En réaction à la résolution du Parlement européen exigeant la libération de l'écrivain
Le Parlement algérien valide la détention de Boualem Sansal
Le Parlement algérien a vivement réagi à la récente résolution du Parlement européen qui exigeait la libération immédiate de Boualem Sansal et dénonçait les restrictions des libertés et la répression pour délit d'opinion, validant ainsi la détention de l'écrivain de 75 ans, dont l'état de santé s'est dégradé et dont le sort demeure inconnu.
Par le correspondant de Rupture à Alger, Youcef Khedim
Publié le 28 janvier 2025

Le siège de l’Assemblée populaire nationale, à Alger.

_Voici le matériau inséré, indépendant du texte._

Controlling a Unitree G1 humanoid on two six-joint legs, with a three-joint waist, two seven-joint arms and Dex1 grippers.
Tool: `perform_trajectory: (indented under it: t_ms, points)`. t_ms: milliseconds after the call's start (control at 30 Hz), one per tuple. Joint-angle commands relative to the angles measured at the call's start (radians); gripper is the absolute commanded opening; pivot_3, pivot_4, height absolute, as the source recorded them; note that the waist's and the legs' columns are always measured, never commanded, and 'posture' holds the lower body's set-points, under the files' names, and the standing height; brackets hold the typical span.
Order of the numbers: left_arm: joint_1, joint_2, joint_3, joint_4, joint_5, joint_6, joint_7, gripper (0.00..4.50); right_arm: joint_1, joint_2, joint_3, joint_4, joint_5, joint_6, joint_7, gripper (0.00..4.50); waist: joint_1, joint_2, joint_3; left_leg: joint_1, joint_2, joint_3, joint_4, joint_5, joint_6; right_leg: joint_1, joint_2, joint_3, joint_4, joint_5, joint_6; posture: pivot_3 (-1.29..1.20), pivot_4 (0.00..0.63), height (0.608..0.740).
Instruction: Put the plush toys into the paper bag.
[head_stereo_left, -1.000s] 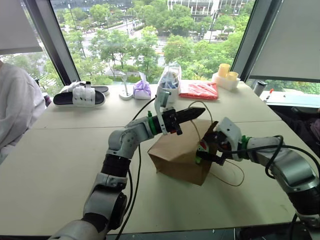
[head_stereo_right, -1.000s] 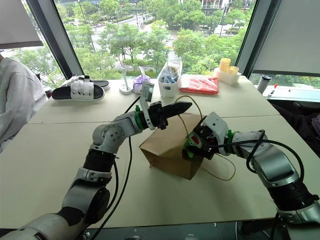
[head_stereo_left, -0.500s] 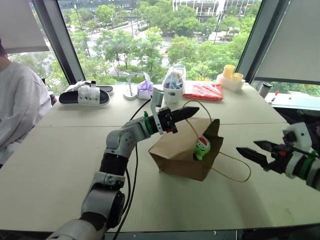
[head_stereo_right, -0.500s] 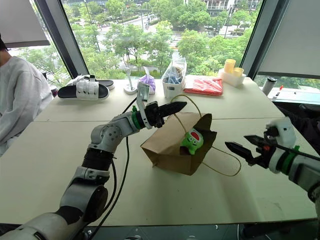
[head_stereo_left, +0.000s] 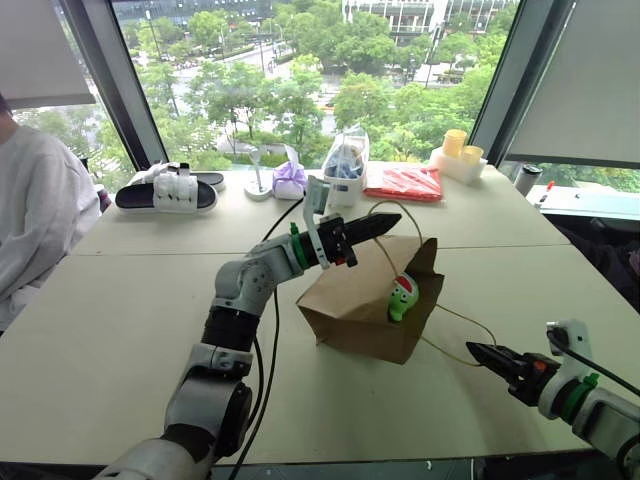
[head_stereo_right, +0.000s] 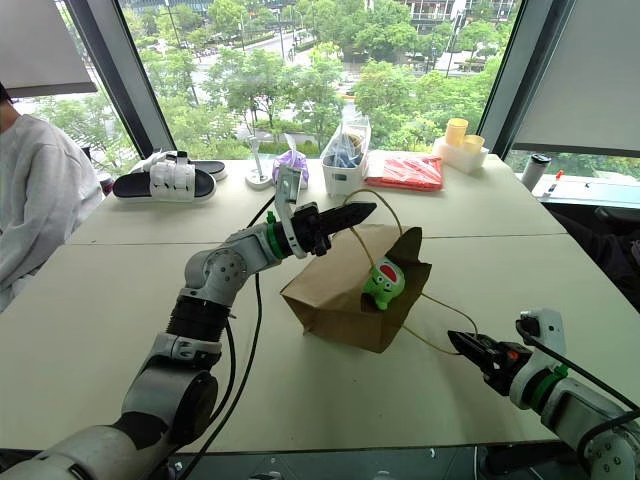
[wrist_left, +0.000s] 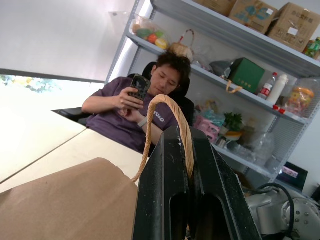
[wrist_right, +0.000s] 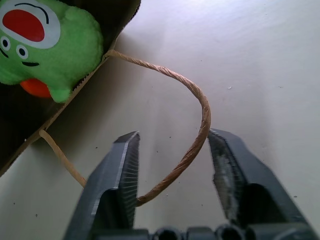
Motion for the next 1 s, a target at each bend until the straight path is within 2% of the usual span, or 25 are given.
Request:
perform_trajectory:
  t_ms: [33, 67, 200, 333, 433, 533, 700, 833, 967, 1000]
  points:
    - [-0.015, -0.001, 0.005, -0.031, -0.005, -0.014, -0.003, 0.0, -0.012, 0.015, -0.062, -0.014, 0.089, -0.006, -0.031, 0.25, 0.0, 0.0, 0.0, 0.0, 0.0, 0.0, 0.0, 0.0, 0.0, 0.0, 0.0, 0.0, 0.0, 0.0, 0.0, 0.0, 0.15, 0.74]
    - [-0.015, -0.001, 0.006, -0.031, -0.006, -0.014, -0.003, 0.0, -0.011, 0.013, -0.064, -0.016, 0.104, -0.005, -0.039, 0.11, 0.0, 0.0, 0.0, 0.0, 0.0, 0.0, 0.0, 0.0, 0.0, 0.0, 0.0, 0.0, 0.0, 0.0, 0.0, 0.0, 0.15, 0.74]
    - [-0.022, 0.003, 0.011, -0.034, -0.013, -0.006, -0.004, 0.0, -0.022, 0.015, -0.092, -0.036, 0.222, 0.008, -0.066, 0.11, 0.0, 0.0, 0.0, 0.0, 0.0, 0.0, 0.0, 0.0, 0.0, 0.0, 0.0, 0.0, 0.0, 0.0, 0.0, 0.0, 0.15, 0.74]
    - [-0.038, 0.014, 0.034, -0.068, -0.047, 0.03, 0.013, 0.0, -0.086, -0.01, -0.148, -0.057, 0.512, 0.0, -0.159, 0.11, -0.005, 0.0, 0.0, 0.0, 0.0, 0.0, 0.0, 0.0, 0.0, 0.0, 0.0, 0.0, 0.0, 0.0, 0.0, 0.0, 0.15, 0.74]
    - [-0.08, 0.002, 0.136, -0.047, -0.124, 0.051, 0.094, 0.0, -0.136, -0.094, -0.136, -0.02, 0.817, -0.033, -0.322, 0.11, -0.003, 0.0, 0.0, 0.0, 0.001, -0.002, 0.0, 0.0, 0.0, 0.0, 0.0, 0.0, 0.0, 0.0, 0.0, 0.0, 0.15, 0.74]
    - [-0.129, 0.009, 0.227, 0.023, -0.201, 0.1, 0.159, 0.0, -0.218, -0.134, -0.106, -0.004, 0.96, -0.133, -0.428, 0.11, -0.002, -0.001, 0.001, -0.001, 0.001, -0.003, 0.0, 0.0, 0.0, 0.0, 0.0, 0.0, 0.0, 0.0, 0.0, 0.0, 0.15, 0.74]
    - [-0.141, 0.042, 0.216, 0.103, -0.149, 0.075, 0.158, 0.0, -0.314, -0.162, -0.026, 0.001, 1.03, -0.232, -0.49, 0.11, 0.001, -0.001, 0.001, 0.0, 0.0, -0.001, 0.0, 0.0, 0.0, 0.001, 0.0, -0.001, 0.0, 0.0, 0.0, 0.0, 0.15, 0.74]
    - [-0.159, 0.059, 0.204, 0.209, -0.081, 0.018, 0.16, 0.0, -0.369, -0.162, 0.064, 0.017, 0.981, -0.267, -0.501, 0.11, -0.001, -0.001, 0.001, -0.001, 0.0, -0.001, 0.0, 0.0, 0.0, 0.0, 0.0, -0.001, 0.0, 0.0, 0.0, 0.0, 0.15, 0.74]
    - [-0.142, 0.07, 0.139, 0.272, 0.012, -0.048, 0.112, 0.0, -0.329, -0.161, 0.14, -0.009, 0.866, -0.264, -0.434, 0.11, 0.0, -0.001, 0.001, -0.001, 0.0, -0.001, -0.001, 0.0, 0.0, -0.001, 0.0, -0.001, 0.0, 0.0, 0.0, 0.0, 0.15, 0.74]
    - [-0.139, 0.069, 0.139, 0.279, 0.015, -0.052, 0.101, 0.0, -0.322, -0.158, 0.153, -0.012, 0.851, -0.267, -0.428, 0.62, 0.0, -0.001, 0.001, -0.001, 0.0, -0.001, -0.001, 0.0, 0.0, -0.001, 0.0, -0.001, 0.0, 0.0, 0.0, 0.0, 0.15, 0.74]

Réagissant à la résolution adoptée le 23 janvier par Parlement européen qui a condamné la détention de l'écrivain algéro-français Boualem et exigé sa libération immédiate et qui a demandé aux autorités algériennes «de revoir toutes les lois répressives qui restreignent les libertés», ainsi que «l’indépendance du pouvoir judiciaire, afin de protéger la liberté de la presse» en Algérie, le Parlement algérien, avec ses deux chambres (l’Assemblée populaire nationale, Conseil de la nation), a réagi par un communiqué dénonçant «une attaque flagrante et injustifiée contre l’Algérie et ses institutions souveraines». Le communiqué parle «allégations fallacieuses» et d'«exploitation honteuse» de l’affaire Boualem Sansal. «L'extrême droite française est à l'origine de cette résolution, dans le cadre d'une campagne visant à nuire à l'image de l'Algérie et à ses symboles.»